Start of RECORDS PROVIDED

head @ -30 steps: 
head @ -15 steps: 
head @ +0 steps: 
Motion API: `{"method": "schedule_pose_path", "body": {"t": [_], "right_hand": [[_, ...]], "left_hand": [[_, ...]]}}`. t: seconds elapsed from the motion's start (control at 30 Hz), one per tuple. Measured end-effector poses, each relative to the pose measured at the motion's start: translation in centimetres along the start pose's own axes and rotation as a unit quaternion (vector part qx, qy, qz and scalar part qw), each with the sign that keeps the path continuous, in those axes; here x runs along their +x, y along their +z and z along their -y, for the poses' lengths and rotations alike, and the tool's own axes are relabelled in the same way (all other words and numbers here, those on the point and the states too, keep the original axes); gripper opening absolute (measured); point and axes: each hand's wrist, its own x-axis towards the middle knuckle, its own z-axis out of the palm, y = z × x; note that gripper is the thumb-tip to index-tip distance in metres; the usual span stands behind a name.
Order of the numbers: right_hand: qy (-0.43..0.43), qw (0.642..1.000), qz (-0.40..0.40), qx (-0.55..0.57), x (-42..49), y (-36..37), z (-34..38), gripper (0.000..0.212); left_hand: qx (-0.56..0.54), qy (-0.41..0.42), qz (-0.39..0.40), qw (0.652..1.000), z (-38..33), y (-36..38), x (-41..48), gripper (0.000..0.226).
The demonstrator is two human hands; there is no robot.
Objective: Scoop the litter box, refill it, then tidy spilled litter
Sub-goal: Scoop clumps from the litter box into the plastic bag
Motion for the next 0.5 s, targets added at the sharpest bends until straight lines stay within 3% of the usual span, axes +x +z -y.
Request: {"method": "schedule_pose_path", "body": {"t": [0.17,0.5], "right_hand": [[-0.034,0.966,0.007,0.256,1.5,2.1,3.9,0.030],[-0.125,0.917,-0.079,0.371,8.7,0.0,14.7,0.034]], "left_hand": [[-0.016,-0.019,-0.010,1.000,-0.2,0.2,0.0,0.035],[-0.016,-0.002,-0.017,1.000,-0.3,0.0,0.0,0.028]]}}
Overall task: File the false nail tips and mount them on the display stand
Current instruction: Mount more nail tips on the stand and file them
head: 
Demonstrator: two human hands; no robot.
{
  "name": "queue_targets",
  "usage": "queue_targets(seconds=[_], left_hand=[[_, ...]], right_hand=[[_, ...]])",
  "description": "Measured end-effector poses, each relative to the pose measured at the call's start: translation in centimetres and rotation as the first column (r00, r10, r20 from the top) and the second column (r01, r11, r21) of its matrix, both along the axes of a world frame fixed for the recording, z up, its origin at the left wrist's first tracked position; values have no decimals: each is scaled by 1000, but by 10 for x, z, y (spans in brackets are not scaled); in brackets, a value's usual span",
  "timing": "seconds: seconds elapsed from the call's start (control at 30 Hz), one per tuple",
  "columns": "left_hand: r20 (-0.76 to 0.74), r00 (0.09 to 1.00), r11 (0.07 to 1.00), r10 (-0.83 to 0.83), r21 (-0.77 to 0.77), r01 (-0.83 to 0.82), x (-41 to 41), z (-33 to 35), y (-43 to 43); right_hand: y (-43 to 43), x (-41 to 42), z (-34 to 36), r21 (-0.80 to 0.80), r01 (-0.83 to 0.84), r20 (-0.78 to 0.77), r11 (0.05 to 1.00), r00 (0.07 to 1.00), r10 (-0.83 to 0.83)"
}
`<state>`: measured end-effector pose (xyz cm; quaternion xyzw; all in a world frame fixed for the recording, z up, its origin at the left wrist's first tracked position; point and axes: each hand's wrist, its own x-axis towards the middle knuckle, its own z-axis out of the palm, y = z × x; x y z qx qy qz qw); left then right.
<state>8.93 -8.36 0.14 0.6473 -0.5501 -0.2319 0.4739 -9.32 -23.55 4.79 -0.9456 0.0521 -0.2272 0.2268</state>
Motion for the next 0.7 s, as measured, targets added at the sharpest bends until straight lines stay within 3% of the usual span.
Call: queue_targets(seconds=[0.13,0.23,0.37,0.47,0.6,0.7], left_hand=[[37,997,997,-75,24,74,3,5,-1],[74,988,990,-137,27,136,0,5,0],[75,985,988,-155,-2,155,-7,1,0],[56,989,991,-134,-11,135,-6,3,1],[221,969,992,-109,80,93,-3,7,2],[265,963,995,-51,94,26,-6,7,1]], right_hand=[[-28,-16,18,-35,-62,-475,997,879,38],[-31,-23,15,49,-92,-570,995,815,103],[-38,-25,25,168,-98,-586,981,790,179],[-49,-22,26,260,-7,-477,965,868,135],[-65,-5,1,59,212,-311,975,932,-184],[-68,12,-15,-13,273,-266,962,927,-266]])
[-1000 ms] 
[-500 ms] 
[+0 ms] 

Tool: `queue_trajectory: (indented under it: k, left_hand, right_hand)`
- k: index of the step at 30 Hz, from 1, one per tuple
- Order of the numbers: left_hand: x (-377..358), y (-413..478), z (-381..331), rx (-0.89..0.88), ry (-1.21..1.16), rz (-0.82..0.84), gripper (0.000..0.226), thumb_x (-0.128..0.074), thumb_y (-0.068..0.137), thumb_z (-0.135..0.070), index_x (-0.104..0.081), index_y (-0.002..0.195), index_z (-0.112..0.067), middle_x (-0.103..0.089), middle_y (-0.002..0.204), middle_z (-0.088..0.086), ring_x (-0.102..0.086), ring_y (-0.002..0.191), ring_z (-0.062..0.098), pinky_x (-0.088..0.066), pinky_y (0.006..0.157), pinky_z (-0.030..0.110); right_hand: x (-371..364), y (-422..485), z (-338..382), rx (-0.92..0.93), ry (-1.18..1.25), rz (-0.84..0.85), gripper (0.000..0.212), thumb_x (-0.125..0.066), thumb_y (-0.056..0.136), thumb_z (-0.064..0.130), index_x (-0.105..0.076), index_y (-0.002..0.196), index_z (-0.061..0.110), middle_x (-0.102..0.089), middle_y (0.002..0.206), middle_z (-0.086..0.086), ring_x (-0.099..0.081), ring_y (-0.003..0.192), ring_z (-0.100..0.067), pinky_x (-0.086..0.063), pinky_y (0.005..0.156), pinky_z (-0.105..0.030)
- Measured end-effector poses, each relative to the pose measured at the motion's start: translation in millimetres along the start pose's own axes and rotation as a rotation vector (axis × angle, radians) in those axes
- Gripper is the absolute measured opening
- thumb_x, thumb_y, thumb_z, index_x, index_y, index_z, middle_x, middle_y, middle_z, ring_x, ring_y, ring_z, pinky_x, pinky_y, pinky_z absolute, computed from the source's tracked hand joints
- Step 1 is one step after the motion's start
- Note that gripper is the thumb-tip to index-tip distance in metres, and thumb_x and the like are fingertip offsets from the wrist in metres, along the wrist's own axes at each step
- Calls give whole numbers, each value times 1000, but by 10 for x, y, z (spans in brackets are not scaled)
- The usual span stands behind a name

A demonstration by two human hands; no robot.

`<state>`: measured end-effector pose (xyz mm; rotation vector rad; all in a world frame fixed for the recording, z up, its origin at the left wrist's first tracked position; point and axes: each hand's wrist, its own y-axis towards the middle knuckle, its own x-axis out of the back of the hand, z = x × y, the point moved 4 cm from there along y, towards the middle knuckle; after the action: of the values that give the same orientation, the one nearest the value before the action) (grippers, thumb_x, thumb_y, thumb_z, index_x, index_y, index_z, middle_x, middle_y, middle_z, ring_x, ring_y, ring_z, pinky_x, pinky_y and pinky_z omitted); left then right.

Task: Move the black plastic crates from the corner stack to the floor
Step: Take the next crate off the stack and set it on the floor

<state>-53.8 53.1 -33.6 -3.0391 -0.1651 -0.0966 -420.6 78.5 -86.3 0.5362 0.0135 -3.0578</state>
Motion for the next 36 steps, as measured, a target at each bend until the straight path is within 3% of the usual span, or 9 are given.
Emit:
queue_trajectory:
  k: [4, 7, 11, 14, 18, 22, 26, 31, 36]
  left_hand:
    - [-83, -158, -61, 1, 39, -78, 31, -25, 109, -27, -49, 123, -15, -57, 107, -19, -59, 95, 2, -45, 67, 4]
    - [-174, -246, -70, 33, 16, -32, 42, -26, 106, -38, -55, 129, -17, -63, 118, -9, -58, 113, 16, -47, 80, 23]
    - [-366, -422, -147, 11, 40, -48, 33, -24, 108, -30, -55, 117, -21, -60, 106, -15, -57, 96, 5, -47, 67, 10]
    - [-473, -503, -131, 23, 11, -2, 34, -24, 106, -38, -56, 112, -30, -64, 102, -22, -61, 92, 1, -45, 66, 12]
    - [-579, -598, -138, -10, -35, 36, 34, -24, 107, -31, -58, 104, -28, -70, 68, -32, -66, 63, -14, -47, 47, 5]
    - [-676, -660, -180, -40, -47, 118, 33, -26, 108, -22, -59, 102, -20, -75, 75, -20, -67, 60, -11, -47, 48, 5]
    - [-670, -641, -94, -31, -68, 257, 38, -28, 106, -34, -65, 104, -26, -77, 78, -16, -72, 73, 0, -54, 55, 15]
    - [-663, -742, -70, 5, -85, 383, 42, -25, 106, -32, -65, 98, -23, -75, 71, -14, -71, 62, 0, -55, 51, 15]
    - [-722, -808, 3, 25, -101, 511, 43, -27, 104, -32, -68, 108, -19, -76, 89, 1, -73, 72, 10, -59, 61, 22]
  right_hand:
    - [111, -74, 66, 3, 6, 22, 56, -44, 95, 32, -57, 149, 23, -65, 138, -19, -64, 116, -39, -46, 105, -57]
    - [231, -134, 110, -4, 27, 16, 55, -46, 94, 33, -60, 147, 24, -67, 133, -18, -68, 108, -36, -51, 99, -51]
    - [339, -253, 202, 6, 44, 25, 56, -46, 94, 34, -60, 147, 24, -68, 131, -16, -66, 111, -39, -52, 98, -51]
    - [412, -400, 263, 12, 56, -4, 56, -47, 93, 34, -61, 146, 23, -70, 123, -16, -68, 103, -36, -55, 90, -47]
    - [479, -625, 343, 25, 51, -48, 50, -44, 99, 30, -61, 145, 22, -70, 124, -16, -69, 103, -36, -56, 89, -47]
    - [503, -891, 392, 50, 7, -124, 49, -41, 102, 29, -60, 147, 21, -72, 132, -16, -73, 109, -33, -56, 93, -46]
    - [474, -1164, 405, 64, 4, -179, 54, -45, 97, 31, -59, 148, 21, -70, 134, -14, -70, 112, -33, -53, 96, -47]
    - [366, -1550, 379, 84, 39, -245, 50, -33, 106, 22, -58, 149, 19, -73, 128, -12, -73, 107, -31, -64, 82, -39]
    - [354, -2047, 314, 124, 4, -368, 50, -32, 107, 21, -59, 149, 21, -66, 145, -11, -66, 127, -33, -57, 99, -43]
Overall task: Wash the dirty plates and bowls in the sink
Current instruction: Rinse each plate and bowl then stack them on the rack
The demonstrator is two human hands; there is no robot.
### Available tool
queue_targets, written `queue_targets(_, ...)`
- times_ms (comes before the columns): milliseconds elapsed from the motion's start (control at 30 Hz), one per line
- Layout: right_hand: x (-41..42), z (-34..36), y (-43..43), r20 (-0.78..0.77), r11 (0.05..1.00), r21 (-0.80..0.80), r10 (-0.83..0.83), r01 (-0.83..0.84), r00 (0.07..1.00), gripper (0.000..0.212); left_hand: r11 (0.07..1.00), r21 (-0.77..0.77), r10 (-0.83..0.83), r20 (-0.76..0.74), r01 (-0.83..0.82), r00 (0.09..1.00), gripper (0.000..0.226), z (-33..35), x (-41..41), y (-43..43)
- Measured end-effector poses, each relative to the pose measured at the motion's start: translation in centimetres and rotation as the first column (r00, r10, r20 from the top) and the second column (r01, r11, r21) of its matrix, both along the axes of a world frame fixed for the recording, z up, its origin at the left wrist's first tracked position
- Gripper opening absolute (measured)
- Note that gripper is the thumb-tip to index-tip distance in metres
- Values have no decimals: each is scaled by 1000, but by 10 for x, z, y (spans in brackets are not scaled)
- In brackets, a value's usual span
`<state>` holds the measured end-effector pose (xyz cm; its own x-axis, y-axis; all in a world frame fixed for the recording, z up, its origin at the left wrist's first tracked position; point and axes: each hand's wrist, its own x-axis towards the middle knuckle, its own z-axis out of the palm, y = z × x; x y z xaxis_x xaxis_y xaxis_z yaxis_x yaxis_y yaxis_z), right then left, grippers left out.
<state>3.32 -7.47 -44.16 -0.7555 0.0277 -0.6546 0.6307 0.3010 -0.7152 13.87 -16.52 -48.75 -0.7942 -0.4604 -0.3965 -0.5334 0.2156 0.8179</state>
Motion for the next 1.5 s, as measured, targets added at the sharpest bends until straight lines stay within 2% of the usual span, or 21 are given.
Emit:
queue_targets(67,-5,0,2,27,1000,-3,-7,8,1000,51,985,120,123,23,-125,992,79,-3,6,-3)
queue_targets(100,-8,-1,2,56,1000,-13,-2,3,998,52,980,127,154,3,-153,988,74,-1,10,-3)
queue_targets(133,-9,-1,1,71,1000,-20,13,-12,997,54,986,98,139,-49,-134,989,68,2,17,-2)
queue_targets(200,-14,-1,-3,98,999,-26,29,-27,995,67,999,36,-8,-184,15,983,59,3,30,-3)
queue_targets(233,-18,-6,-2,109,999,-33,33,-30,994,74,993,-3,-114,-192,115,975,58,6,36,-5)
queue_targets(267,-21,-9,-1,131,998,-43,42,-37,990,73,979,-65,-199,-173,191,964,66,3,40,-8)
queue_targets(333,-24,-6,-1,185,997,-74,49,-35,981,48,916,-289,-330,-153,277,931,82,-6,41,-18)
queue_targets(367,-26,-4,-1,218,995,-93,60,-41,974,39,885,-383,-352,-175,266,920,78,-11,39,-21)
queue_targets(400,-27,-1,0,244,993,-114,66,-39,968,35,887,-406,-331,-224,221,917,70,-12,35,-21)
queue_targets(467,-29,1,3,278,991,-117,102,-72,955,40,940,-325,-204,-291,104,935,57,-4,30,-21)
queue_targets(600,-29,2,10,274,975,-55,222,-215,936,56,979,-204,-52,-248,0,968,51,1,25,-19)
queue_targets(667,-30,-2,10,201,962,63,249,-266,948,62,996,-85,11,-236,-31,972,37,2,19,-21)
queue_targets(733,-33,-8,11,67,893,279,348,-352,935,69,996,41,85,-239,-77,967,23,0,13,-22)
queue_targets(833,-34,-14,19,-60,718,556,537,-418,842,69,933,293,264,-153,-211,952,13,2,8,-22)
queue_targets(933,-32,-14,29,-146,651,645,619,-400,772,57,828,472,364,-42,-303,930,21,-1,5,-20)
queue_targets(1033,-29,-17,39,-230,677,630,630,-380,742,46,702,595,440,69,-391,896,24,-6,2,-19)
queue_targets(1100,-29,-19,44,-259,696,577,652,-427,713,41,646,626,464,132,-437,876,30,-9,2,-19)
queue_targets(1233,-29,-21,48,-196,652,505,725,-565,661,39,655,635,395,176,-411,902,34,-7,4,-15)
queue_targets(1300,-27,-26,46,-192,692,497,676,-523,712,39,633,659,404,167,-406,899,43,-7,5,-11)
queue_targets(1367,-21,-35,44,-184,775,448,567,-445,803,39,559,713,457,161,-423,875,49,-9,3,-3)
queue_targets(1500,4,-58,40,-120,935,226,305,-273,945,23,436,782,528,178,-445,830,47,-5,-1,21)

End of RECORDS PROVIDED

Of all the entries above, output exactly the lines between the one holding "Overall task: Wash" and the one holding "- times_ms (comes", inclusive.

**RESULT**
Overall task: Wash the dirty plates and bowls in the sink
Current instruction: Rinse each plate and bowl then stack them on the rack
The demonstrator is two human hands; there is no robot.
### Available tool
queue_targets, written `queue_targets(_, ...)`
- times_ms (comes before the columns): milliseconds elapsed from the motion's start (control at 30 Hz), one per line

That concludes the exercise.